• WHAT NEEDS TO BE DONE
Return a word-for-word copy of the complete listing below.

• INFORMATION SHOWN
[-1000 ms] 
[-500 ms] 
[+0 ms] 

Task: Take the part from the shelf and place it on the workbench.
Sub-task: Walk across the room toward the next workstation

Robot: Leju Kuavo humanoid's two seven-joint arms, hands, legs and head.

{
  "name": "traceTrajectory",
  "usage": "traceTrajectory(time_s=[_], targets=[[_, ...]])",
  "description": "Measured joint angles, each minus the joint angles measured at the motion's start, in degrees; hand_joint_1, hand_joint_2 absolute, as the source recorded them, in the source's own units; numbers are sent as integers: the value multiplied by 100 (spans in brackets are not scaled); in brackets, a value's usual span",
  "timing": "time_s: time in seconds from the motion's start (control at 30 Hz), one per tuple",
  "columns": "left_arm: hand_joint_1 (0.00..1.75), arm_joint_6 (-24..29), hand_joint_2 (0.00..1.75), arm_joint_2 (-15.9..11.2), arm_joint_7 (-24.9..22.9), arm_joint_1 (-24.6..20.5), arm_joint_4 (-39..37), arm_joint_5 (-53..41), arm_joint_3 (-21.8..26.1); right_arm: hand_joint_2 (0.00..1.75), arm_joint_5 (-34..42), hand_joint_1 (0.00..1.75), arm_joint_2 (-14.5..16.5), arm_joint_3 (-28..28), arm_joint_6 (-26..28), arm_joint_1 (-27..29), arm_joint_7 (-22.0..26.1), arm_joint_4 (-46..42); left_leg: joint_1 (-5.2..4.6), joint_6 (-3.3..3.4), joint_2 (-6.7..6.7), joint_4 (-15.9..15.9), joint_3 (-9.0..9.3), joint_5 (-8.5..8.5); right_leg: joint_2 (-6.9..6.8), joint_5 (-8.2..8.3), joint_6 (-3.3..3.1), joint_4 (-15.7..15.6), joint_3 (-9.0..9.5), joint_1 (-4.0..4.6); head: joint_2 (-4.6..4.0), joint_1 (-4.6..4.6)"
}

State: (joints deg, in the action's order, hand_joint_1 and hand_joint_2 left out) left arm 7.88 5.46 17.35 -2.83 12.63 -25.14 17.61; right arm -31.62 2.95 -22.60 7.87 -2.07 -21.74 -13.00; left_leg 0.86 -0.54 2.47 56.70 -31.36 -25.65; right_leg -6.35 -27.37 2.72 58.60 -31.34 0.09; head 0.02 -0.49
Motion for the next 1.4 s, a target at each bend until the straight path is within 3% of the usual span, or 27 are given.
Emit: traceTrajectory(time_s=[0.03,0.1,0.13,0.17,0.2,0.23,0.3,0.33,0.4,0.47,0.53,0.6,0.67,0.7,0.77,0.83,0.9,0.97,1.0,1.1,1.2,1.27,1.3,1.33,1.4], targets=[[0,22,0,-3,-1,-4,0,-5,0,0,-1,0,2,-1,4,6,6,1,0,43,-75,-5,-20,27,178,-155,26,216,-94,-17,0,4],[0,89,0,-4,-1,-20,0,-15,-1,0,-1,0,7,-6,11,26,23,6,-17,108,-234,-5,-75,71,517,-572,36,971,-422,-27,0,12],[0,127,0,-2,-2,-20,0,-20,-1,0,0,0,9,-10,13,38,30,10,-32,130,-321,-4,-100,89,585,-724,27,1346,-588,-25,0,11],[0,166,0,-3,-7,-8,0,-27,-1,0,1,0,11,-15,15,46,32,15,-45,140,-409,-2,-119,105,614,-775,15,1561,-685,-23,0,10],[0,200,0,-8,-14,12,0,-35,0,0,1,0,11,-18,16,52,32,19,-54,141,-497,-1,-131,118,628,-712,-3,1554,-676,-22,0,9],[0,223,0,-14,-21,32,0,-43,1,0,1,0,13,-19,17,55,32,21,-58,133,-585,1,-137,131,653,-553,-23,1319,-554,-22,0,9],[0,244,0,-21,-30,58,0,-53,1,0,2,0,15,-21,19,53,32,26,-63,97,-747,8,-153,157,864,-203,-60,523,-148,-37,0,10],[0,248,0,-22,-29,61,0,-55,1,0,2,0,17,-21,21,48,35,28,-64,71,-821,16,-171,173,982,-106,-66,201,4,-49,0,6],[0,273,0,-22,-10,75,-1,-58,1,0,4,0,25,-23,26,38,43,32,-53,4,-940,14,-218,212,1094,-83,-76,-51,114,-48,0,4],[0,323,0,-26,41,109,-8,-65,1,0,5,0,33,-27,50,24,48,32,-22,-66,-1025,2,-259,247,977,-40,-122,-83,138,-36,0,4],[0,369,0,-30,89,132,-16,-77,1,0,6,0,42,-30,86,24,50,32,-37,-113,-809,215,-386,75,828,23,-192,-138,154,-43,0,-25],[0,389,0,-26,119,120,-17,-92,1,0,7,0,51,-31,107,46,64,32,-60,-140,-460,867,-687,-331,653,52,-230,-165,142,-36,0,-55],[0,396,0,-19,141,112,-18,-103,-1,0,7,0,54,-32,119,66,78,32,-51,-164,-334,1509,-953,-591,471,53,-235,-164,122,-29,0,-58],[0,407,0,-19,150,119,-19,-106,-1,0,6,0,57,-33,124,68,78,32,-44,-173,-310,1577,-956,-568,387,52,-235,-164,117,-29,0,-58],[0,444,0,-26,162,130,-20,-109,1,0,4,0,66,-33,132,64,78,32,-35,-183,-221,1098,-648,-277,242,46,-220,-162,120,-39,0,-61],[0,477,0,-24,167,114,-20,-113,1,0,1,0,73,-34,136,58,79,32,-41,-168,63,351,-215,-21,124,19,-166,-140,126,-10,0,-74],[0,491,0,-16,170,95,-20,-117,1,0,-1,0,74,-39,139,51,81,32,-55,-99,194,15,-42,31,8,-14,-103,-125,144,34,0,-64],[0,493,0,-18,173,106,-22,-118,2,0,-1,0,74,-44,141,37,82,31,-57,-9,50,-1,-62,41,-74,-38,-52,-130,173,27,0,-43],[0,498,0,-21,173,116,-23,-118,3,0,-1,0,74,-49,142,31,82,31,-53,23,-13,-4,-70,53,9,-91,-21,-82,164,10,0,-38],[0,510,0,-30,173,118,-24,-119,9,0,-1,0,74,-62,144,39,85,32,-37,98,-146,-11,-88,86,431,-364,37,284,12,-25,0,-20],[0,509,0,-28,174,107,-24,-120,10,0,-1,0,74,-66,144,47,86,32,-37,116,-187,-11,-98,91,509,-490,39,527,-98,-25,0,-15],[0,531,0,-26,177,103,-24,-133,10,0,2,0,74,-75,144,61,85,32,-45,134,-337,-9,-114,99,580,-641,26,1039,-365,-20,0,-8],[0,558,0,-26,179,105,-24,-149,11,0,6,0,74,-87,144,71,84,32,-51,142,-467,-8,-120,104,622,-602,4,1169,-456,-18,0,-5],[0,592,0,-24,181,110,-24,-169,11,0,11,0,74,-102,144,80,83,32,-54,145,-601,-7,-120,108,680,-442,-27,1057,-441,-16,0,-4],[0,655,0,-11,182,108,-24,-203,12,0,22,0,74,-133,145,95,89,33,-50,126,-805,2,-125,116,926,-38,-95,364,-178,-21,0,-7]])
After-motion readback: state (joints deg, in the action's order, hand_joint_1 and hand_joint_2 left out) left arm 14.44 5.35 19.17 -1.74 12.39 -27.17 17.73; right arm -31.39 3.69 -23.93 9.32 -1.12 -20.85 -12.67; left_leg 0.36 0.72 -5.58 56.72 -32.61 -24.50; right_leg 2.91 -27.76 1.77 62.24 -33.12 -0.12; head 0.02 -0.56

• EXERCISE SOLUTION
[-1000 ms] 
[-500 ms] 
[+0 ms] 

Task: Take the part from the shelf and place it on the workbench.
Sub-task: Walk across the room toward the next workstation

Robot: Leju Kuavo humanoid's two seven-joint arms, hands, legs and head.

{
  "name": "traceTrajectory",
  "usage": "traceTrajectory(time_s=[_], targets=[[_, ...]])",
  "description": "Measured joint angles, each minus the joint angles measured at the motion's start, in degrees; hand_joint_1, hand_joint_2 absolute, as the source recorded them, in the source's own units; numbers are sent as integers: the value multiplied by 100 (spans in brackets are not scaled); in brackets, a value's usual span",
  "timing": "time_s: time in seconds from the motion's start (control at 30 Hz), one per tuple",
  "columns": "left_arm: hand_joint_1 (0.00..1.75), arm_joint_6 (-24..29), hand_joint_2 (0.00..1.75), arm_joint_2 (-15.9..11.2), arm_joint_7 (-24.9..22.9), arm_joint_1 (-24.6..20.5), arm_joint_4 (-39..37), arm_joint_5 (-53..41), arm_joint_3 (-21.8..26.1); right_arm: hand_joint_2 (0.00..1.75), arm_joint_5 (-34..42), hand_joint_1 (0.00..1.75), arm_joint_2 (-14.5..16.5), arm_joint_3 (-28..28), arm_joint_6 (-26..28), arm_joint_1 (-27..29), arm_joint_7 (-22.0..26.1), arm_joint_4 (-46..42); left_leg: joint_1 (-5.2..4.6), joint_6 (-3.3..3.4), joint_2 (-6.7..6.7), joint_4 (-15.9..15.9), joint_3 (-9.0..9.3), joint_5 (-8.5..8.5); right_leg: joint_2 (-6.9..6.8), joint_5 (-8.2..8.3), joint_6 (-3.3..3.1), joint_4 (-15.7..15.6), joint_3 (-9.0..9.5), joint_1 (-4.0..4.6); head: joint_2 (-4.6..4.0), joint_1 (-4.6..4.6)"
}

State: (joints deg, in the action's order, hand_joint_1 and hand_joint_2 left out) left arm 7.88 5.46 17.35 -2.83 12.63 -25.14 17.61; right arm -31.62 2.95 -22.60 7.87 -2.07 -21.74 -13.00; left_leg 0.86 -0.54 2.47 56.70 -31.36 -25.65; right_leg -6.35 -27.37 2.72 58.60 -31.34 0.09; head 0.02 -0.49
Motion for the next 1.4 s, a target at each bend until the straight path is within 3% of the usual span, or 27 are given.
Emit: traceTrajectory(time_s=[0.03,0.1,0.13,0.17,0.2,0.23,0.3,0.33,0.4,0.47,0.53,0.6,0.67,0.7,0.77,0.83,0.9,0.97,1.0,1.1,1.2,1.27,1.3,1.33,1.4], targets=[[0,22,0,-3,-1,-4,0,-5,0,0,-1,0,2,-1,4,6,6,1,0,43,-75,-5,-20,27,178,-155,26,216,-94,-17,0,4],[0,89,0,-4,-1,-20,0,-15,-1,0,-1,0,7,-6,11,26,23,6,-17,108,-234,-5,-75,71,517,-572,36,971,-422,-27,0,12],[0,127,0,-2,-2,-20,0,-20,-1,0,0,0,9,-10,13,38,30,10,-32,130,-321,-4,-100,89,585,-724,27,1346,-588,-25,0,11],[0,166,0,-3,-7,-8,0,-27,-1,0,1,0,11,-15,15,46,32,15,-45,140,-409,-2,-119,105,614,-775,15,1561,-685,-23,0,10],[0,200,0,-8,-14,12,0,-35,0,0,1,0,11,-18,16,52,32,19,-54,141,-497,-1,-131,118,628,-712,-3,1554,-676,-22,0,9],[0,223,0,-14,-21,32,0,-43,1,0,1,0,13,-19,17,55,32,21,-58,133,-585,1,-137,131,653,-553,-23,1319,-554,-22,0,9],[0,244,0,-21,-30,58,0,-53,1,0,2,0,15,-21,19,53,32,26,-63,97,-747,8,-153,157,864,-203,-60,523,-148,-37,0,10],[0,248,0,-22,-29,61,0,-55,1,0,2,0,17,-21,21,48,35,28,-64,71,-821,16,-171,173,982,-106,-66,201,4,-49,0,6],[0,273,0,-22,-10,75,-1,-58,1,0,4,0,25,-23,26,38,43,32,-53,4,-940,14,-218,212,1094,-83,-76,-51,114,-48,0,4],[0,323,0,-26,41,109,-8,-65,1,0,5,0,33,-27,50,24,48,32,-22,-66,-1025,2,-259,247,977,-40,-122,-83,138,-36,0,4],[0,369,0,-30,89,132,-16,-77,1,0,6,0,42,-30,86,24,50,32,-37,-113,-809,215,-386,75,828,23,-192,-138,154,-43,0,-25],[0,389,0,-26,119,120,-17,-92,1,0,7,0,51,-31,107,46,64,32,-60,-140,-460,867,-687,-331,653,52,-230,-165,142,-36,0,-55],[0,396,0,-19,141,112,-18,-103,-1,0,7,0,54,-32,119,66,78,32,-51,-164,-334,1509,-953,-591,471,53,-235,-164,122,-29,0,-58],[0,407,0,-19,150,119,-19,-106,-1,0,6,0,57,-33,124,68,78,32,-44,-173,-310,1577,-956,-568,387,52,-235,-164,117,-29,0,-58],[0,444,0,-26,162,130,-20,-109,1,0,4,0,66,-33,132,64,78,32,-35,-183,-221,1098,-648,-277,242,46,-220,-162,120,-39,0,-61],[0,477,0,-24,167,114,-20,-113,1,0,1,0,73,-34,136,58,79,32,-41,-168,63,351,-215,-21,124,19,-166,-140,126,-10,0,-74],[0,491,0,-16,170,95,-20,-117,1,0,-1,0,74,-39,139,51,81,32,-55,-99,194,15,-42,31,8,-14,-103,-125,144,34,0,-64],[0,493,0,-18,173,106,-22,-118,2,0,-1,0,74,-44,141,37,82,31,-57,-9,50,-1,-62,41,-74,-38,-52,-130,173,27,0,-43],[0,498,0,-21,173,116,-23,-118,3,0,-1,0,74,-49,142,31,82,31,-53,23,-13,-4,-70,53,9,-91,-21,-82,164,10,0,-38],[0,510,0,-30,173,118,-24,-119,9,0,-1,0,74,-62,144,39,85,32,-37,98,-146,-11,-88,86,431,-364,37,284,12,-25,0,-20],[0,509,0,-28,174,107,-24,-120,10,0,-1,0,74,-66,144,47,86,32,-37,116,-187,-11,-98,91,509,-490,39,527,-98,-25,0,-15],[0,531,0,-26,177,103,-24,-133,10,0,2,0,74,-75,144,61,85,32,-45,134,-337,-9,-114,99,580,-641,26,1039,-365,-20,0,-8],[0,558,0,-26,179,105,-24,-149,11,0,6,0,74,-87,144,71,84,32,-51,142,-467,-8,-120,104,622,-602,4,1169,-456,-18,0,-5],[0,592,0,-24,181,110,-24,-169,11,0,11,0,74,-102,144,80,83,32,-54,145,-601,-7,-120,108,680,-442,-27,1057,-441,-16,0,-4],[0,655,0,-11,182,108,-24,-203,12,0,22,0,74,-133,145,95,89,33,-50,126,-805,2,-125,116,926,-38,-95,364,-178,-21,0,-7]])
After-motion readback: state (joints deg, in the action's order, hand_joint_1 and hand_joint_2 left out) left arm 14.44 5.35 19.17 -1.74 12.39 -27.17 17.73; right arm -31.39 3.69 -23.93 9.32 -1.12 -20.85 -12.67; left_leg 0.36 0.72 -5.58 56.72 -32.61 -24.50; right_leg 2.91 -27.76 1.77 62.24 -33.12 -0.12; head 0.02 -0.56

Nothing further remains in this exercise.